_EXERCISE PROMPT_
Reproduce the records below exactly as they appear.

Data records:
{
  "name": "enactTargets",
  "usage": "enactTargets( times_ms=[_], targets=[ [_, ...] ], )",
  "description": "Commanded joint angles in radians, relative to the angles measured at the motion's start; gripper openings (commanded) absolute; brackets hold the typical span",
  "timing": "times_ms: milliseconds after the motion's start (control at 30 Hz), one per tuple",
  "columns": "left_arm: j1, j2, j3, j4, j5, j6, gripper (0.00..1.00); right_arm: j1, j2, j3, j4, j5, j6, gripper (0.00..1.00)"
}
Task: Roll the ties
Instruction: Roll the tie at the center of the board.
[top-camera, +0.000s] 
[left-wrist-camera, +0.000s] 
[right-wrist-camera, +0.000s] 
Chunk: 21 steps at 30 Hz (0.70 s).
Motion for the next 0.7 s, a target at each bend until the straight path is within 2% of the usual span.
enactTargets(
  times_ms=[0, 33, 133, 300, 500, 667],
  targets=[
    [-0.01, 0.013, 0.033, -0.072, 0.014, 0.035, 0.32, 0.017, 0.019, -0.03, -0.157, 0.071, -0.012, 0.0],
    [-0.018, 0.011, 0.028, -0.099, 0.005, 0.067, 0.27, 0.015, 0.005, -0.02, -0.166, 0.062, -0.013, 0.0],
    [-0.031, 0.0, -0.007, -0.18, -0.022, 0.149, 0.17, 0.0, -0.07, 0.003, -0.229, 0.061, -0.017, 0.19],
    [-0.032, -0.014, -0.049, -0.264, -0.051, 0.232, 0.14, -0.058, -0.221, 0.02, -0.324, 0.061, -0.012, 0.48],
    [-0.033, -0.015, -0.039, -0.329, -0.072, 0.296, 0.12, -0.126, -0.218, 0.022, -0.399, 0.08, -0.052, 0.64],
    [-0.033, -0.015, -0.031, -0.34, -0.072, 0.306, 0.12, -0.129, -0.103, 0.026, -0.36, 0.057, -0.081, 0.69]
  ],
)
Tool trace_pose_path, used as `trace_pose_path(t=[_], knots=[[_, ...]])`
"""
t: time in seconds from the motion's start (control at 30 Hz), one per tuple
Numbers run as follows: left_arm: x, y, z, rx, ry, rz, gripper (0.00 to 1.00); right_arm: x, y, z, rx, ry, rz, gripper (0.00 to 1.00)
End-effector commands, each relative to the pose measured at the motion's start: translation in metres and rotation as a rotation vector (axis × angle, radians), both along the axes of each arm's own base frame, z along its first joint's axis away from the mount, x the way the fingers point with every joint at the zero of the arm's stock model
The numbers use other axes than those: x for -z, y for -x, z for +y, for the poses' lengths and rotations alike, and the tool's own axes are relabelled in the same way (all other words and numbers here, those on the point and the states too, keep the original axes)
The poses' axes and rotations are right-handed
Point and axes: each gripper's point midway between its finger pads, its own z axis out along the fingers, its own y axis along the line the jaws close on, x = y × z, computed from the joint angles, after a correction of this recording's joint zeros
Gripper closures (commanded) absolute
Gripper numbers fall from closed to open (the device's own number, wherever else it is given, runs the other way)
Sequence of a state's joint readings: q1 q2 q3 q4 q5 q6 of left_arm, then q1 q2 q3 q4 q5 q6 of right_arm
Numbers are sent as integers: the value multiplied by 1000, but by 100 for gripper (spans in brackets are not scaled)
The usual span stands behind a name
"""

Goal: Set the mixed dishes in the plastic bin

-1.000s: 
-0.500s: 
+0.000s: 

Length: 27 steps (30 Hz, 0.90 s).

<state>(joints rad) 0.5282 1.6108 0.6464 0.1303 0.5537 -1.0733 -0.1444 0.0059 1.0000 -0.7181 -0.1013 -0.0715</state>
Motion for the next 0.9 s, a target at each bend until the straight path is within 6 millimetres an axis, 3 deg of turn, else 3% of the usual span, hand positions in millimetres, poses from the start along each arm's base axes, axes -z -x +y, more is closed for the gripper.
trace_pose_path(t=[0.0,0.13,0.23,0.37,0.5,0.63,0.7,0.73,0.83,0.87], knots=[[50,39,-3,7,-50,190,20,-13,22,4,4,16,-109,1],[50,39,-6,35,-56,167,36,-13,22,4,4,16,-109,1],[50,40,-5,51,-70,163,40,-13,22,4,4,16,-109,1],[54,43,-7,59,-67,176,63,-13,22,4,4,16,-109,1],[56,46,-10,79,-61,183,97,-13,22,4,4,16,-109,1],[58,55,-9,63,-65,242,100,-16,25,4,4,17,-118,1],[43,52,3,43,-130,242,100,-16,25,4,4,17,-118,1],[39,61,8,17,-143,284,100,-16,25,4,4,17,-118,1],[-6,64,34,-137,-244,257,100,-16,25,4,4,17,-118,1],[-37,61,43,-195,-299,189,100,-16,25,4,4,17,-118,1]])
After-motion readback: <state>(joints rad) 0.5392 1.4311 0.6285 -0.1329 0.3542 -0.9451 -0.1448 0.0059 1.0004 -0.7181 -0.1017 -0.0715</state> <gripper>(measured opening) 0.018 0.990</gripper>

_ANSWER_
{
  "name": "enactTargets",
  "usage": "enactTargets( times_ms=[_], targets=[ [_, ...] ], )",
  "description": "Commanded joint angles in radians, relative to the angles measured at the motion's start; gripper openings (commanded) absolute; brackets hold the typical span",
  "timing": "times_ms: milliseconds after the motion's start (control at 30 Hz), one per tuple",
  "columns": "left_arm: j1, j2, j3, j4, j5, j6, gripper (0.00..1.00); right_arm: j1, j2, j3, j4, j5, j6, gripper (0.00..1.00)"
}
Task: Roll the ties
Instruction: Roll the tie at the center of the board.
[top-camera, +0.000s] 
[left-wrist-camera, +0.000s] 
[right-wrist-camera, +0.000s] 
Chunk: 21 steps at 30 Hz (0.70 s).
Motion for the next 0.7 s, a target at each bend until the straight path is within 2% of the usual span.
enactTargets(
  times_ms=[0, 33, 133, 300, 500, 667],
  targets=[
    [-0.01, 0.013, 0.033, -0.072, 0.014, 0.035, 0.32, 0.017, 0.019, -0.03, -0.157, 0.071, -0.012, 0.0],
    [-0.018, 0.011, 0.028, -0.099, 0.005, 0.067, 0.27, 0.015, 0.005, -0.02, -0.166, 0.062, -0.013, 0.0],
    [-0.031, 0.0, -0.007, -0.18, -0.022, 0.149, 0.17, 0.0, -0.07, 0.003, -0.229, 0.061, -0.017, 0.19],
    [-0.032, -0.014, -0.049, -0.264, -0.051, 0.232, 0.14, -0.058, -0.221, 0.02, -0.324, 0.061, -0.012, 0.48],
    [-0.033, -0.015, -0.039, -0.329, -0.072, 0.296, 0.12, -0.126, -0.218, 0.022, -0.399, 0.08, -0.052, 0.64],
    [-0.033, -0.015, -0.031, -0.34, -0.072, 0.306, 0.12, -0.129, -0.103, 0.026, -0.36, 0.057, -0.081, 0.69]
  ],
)
Tool trace_pose_path, used as `trace_pose_path(t=[_], knots=[[_, ...]])`
"""
t: time in seconds from the motion's start (control at 30 Hz), one per tuple
Numbers run as follows: left_arm: x, y, z, rx, ry, rz, gripper (0.00 to 1.00); right_arm: x, y, z, rx, ry, rz, gripper (0.00 to 1.00)
End-effector commands, each relative to the pose measured at the motion's start: translation in metres and rotation as a rotation vector (axis × angle, radians), both along the axes of each arm's own base frame, z along its first joint's axis away from the mount, x the way the fingers point with every joint at the zero of the arm's stock model
The numbers use other axes than those: x for -z, y for -x, z for +y, for the poses' lengths and rotations alike, and the tool's own axes are relabelled in the same way (all other words and numbers here, those on the point and the states too, keep the original axes)
The poses' axes and rotations are right-handed
Point and axes: each gripper's point midway between its finger pads, its own z axis out along the fingers, its own y axis along the line the jaws close on, x = y × z, computed from the joint angles, after a correction of this recording's joint zeros
Gripper closures (commanded) absolute
Gripper numbers fall from closed to open (the device's own number, wherever else it is given, runs the other way)
Sequence of a state's joint readings: q1 q2 q3 q4 q5 q6 of left_arm, then q1 q2 q3 q4 q5 q6 of right_arm
Numbers are sent as integers: the value multiplied by 1000, but by 100 for gripper (spans in brackets are not scaled)
The usual span stands behind a name
"""

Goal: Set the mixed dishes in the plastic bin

-1.000s: 
-0.500s: 
+0.000s: 

Length: 27 steps (30 Hz, 0.90 s).

<state>(joints rad) 0.5282 1.6108 0.6464 0.1303 0.5537 -1.0733 -0.1444 0.0059 1.0000 -0.7181 -0.1013 -0.0715</state>
Motion for the next 0.9 s, a target at each bend until the straight path is within 6 millimetres an axis, 3 deg of turn, else 3% of the usual span, hand positions in millimetres, poses from the start along each arm's base axes, axes -z -x +y, more is closed for the gripper.
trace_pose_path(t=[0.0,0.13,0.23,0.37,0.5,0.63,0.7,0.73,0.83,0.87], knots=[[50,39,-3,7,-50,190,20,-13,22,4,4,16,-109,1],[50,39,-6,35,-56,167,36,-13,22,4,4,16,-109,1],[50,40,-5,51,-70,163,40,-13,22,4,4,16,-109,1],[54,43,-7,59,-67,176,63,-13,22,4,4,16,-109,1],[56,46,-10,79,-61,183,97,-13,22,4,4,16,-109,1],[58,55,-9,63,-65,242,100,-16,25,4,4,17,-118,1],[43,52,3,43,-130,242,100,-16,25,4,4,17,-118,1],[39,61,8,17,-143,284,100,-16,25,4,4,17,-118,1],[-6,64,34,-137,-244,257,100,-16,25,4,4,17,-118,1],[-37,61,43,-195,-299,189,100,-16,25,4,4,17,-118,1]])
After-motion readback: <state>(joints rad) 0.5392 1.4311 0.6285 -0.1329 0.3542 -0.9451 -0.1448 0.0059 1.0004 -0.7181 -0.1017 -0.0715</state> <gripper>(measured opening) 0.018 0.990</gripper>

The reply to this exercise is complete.